Abstract

Previous work on early Paleozoic mafic–ultramafic intrusions in northeast Scotland identified two targets for Ni–Cu–PGE exploration. The first prospect is at Arthrath, near the town of Ellon, and the second, in the southeastern corner of the Knock intrusion, near the town of Huntly, around the farms of Littlemill and Auchencrieve. Both prospects occur within a group of mafic–ultramafic rocks known as the Younger Basic intrusions, emplaced broadly synchronously with the later stages of Ordovician amphibolite-facies metamorphism of metasedimentary units of the Dalradian Supergroup. We have re-examined the available samples from the Ni–Cu exploration program in terms of their PGE potential, placing particular emphasis on the less-well-known Arthrath prospect. PGE abundances of up to 418 ppb Pt (Littlemill) and 458 ppb Pd (Arthrath) associated with zones of Cu–Ni–Fe sulfide mineralization have been identified. At Arthrath, the Pd is hosted primarily in merenskyite enclosed in base-metal sulfide; the occurrences of platinum-group minerals define a bimodal distribution. At Littlemill, the occurrences of platinum-group minerals involve mobilization and redeposition of precious metals in sheared rocks enclosed within the base-metal sulfide zones. When the mineral compositions of all the rocks associated with the zones of Cu–Ni–PGE mineralization are considered relative to the known differentiation series present within these intrusions, a model involving the mixing and mingling of relatively late, primitive magma and pre-existing differentiates is favored for both prospects. In particular, a cumulate orthopyroxenite unit at Arthrath closely associated with a zone of Cu–Ni–PGE mineralization is directly interpreted as the result of the influx into a magma chamber of a late, primitive magma.

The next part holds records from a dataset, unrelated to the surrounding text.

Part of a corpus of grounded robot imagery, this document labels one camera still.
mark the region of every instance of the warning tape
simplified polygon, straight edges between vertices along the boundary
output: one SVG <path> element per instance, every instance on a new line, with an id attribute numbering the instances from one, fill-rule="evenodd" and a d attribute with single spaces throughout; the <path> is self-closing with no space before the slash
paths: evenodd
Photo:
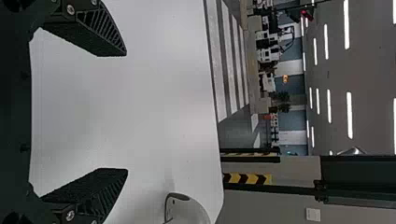
<path id="1" fill-rule="evenodd" d="M 222 157 L 277 157 L 277 153 L 221 153 Z"/>
<path id="2" fill-rule="evenodd" d="M 220 153 L 270 153 L 270 152 L 275 152 L 275 153 L 280 153 L 280 148 L 279 147 L 271 147 L 270 144 L 266 145 L 265 147 L 260 147 L 260 148 L 248 148 L 248 147 L 233 147 L 233 148 L 220 148 Z"/>
<path id="3" fill-rule="evenodd" d="M 224 184 L 272 185 L 272 175 L 224 173 Z"/>
<path id="4" fill-rule="evenodd" d="M 277 153 L 220 153 L 223 162 L 269 162 L 280 163 Z"/>

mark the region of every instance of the fluorescent light
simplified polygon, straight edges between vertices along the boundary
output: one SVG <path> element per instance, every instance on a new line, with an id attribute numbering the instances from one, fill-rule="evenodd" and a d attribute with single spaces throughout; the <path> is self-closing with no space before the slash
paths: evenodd
<path id="1" fill-rule="evenodd" d="M 311 109 L 314 108 L 314 103 L 312 102 L 312 88 L 309 88 L 309 105 Z"/>
<path id="2" fill-rule="evenodd" d="M 396 98 L 393 99 L 393 140 L 396 154 Z"/>
<path id="3" fill-rule="evenodd" d="M 327 24 L 324 24 L 324 53 L 326 60 L 329 60 L 329 37 L 327 33 Z"/>
<path id="4" fill-rule="evenodd" d="M 352 93 L 346 93 L 346 114 L 347 114 L 347 136 L 353 138 L 353 127 L 352 127 Z"/>
<path id="5" fill-rule="evenodd" d="M 315 57 L 315 65 L 318 65 L 318 49 L 317 49 L 317 39 L 314 38 L 314 57 Z"/>
<path id="6" fill-rule="evenodd" d="M 303 52 L 303 68 L 304 68 L 304 71 L 306 71 L 306 65 L 305 65 L 305 52 Z"/>
<path id="7" fill-rule="evenodd" d="M 312 147 L 315 147 L 315 132 L 314 132 L 314 127 L 311 127 L 311 140 L 312 140 Z"/>
<path id="8" fill-rule="evenodd" d="M 393 24 L 396 24 L 396 0 L 393 0 Z"/>
<path id="9" fill-rule="evenodd" d="M 303 17 L 301 17 L 301 36 L 304 36 L 304 18 Z"/>
<path id="10" fill-rule="evenodd" d="M 344 30 L 346 49 L 349 49 L 349 0 L 344 0 Z"/>
<path id="11" fill-rule="evenodd" d="M 317 113 L 320 114 L 319 89 L 317 88 Z"/>
<path id="12" fill-rule="evenodd" d="M 309 120 L 306 121 L 306 137 L 309 138 Z"/>
<path id="13" fill-rule="evenodd" d="M 327 120 L 332 123 L 332 94 L 327 90 Z"/>

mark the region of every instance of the bolt
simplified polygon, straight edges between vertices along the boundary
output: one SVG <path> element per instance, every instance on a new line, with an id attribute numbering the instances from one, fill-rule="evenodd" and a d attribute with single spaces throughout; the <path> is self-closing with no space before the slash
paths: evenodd
<path id="1" fill-rule="evenodd" d="M 67 13 L 69 13 L 69 15 L 73 16 L 74 14 L 76 14 L 76 10 L 72 5 L 67 5 L 66 8 L 67 8 Z"/>
<path id="2" fill-rule="evenodd" d="M 68 212 L 67 215 L 66 215 L 66 221 L 71 221 L 71 220 L 73 220 L 74 216 L 75 216 L 75 212 L 74 212 L 73 210 L 71 210 L 71 211 Z"/>

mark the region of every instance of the industrial machine
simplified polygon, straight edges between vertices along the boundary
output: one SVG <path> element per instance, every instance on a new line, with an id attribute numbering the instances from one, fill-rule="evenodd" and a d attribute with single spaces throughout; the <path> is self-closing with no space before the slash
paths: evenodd
<path id="1" fill-rule="evenodd" d="M 127 170 L 100 168 L 41 198 L 29 183 L 29 42 L 41 27 L 98 57 L 125 56 L 116 23 L 100 0 L 1 0 L 0 21 L 0 223 L 104 223 Z"/>
<path id="2" fill-rule="evenodd" d="M 287 14 L 293 21 L 299 23 L 300 18 L 306 17 L 310 21 L 314 19 L 314 11 L 318 4 L 328 2 L 324 0 L 314 4 L 298 5 L 295 7 L 276 8 L 271 0 L 253 1 L 253 14 L 249 16 L 262 17 L 262 30 L 256 32 L 257 60 L 261 68 L 274 67 L 280 57 L 294 43 L 294 27 L 278 27 L 278 17 Z M 292 39 L 287 44 L 281 44 L 282 35 L 291 35 Z"/>
<path id="3" fill-rule="evenodd" d="M 306 195 L 325 204 L 396 209 L 396 178 L 391 174 L 396 168 L 396 157 L 368 156 L 356 147 L 342 154 L 320 157 L 321 179 L 314 180 L 313 188 L 244 185 L 223 180 L 224 188 Z"/>

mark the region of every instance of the wall
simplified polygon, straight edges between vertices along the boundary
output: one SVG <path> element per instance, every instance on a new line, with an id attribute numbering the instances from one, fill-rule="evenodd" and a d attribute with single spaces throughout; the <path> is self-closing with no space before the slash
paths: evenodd
<path id="1" fill-rule="evenodd" d="M 279 113 L 279 130 L 281 131 L 303 131 L 305 125 L 305 111 L 295 110 L 289 113 Z"/>
<path id="2" fill-rule="evenodd" d="M 320 178 L 318 157 L 282 157 L 280 164 L 222 164 L 223 172 L 272 174 L 274 184 L 312 187 Z M 324 205 L 313 197 L 225 190 L 217 224 L 309 224 L 305 208 L 321 211 L 321 224 L 390 224 L 396 211 Z"/>
<path id="3" fill-rule="evenodd" d="M 295 0 L 274 0 L 274 4 L 279 5 L 279 4 L 285 4 L 289 2 L 294 2 Z"/>
<path id="4" fill-rule="evenodd" d="M 288 83 L 283 83 L 283 78 L 277 77 L 275 84 L 276 91 L 287 91 L 290 95 L 305 94 L 305 78 L 303 75 L 290 76 Z"/>

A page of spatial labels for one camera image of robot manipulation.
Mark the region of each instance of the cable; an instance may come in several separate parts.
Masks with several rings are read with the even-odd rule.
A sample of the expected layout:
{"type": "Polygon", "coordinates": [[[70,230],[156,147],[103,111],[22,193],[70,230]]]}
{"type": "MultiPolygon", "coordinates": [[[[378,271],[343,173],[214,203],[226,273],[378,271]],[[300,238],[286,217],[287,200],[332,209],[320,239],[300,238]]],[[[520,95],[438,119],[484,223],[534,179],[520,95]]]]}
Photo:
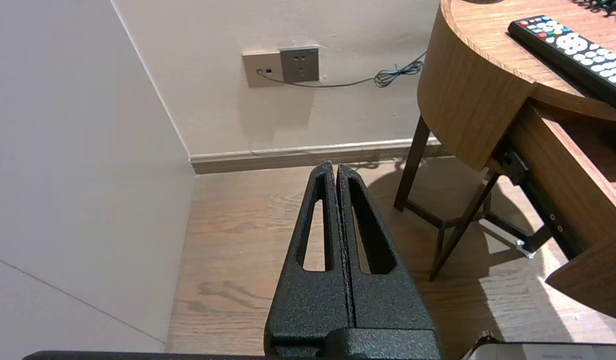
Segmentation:
{"type": "Polygon", "coordinates": [[[350,87],[353,85],[358,85],[358,84],[363,84],[367,81],[370,80],[374,80],[374,84],[379,87],[379,88],[385,88],[390,86],[390,84],[392,84],[393,81],[397,80],[397,77],[401,76],[401,75],[417,75],[421,69],[424,66],[424,62],[421,61],[420,59],[422,57],[424,57],[426,53],[424,52],[423,54],[419,55],[416,59],[414,59],[411,63],[407,64],[406,66],[402,67],[402,68],[397,68],[397,64],[395,64],[394,66],[394,70],[381,70],[377,73],[377,75],[375,75],[374,77],[369,77],[367,79],[363,79],[363,80],[359,80],[359,81],[355,81],[355,82],[347,82],[345,84],[334,84],[334,85],[306,85],[306,84],[299,84],[297,82],[288,82],[288,81],[284,81],[284,80],[278,80],[278,79],[273,79],[271,77],[268,77],[267,75],[265,75],[261,70],[257,71],[257,73],[259,75],[261,75],[262,77],[270,80],[271,82],[278,82],[281,84],[286,84],[286,85],[292,85],[295,87],[302,87],[302,88],[344,88],[344,87],[350,87]]]}

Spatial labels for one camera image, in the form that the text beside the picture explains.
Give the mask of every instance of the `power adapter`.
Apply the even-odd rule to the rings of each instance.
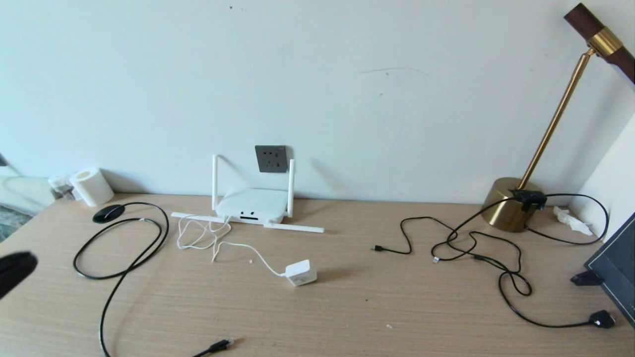
[[[286,266],[284,276],[289,279],[293,286],[308,284],[318,279],[318,273],[309,259]]]

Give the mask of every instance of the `gray wall socket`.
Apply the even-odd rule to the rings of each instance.
[[[256,145],[256,158],[260,172],[286,172],[289,169],[284,145]]]

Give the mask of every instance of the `wifi router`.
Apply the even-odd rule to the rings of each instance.
[[[218,202],[218,156],[212,156],[211,208],[217,216],[191,215],[173,212],[172,217],[203,220],[207,222],[229,222],[260,224],[265,228],[286,229],[291,231],[324,233],[322,227],[282,224],[284,217],[293,216],[293,191],[295,180],[295,160],[289,162],[288,191],[268,189],[246,189],[227,195]]]

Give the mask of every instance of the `desk surface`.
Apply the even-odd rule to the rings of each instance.
[[[210,213],[210,199],[203,196],[116,199],[152,202],[168,214]],[[122,218],[162,222],[150,207],[128,208]],[[554,324],[584,321],[607,309],[618,318],[610,330],[524,322],[504,304],[497,269],[470,258],[432,263],[430,247],[447,235],[432,222],[407,225],[412,255],[370,250],[376,244],[404,248],[399,221],[405,217],[433,215],[454,226],[477,209],[296,200],[295,216],[286,222],[323,226],[326,233],[233,225],[224,240],[253,245],[277,271],[310,259],[318,280],[298,288],[271,274],[249,249],[223,246],[214,263],[211,250],[179,250],[177,219],[171,218],[164,248],[129,274],[115,295],[106,343],[113,356],[136,357],[188,357],[226,337],[238,340],[219,356],[633,356],[635,332],[605,293],[569,282],[599,245],[503,233],[481,219],[467,227],[508,237],[523,249],[523,273],[534,294],[520,297],[507,285],[518,309]],[[0,301],[1,356],[102,355],[98,321],[116,279],[91,281],[72,268],[77,250],[101,228],[91,221],[96,210],[57,201],[0,244],[0,255],[32,250],[39,258],[33,275]],[[558,236],[586,238],[546,212],[534,224]],[[80,264],[95,274],[122,270],[155,236],[152,225],[126,224],[97,241]],[[187,237],[198,232],[192,229]],[[477,251],[515,266],[509,245],[482,239]]]

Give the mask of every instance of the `tissue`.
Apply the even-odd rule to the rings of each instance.
[[[560,207],[554,206],[554,214],[560,222],[569,225],[574,231],[582,232],[588,236],[592,234],[586,223],[569,215],[569,210],[563,210]]]

Previous work had suggested crustal contamination as the mechanism of sulfide immiscibility. Although evidence of crustal contamination is present, it is not favored as the direct mechanism for the formation of the sulfide-rich zones that comprise the principal targets of Ni–Cu–PGE exploration.

Abstract

Suite aux travaux antérieurs portant sur les intrusions mafiques–ultramafiques d’âge paléozoïque précoce du nord-est de l’Ecosse, deux cibles d’exploration pour Ni–Cu–EGP (éléments du groupe du platine) ont été identifiées. Le premier indice se trouve à Arthrath, près de Ellon, et le second est dans le secteur sud–ouest de l’intrusion de Knock, près de Huntly et des fermes Littlemill et Auchencrieve. Dans les deux cas, les indices se trouvent dans une roche-hôte mafique–ultramafique faisant partie des “Younger Basic intrusions”, mis en place plus ou moins en même temps que les stades tardifs du cycle ordovicien de métamorphisme au faciès amphibolite des unités métasédimentaires du Supergroupe Dalradien. Nous avons examiné les échantillons disponibles prélevés lors des campagnes d’exploration pour en évaluer leur potentiel en EGP, avec une emphase sur la première cible, moins bien connue. Nous documentons des teneurs atteignant 418 ppb Pt (Littlemill) et 458 ppb Pd (Arthrath) associées aux zones de minéralisation en sulfures de Cu–Ni–Fe. A Arthrath, le Pd est surtout manifesté par la merenskyite piégée dans les sulfures des métaux de base; l’incidence des minéraux du groupe du platine est bimodale. A Littlemill, les exemples de minéraux du groupe du platine impliquent une mobilisation et une reprécipitation des métaux précieux dans les zones de cisaillement recoupant les zones minéralisées en sulfures de métaux de base. A la lumière de la variation en composition des roches associées aux zones minéralisées, par rapport à ce qui est normal dans ces intrusions différenciées, nous favorisons un modèle de mélange tardif d’un magma relativement primitif avec les liquides plutôt évolués à chaque indice. Par exemple, à Arthrath, une unité d’orthopyroxénite cumulative, étroitement associée à une zone minéralisée en Cu–Ni–PGE, serait le résultat de l’introduction tardive d’un magma primitif dans la chambre magmatique. Les conclusions préliminaires avaient porté sur le rôle d’une contamination par la croûte pour provoquer l’immiscibilité d’un liquide sulfuré. Quoique les signes d’une telle contamination sont présents, nous ne lui attribuons pas un rôle primordial dans la formation des zones riches en sulfures qui constituent les cibles principales dans l’exploration pour le Ni, le Cu et les EGP.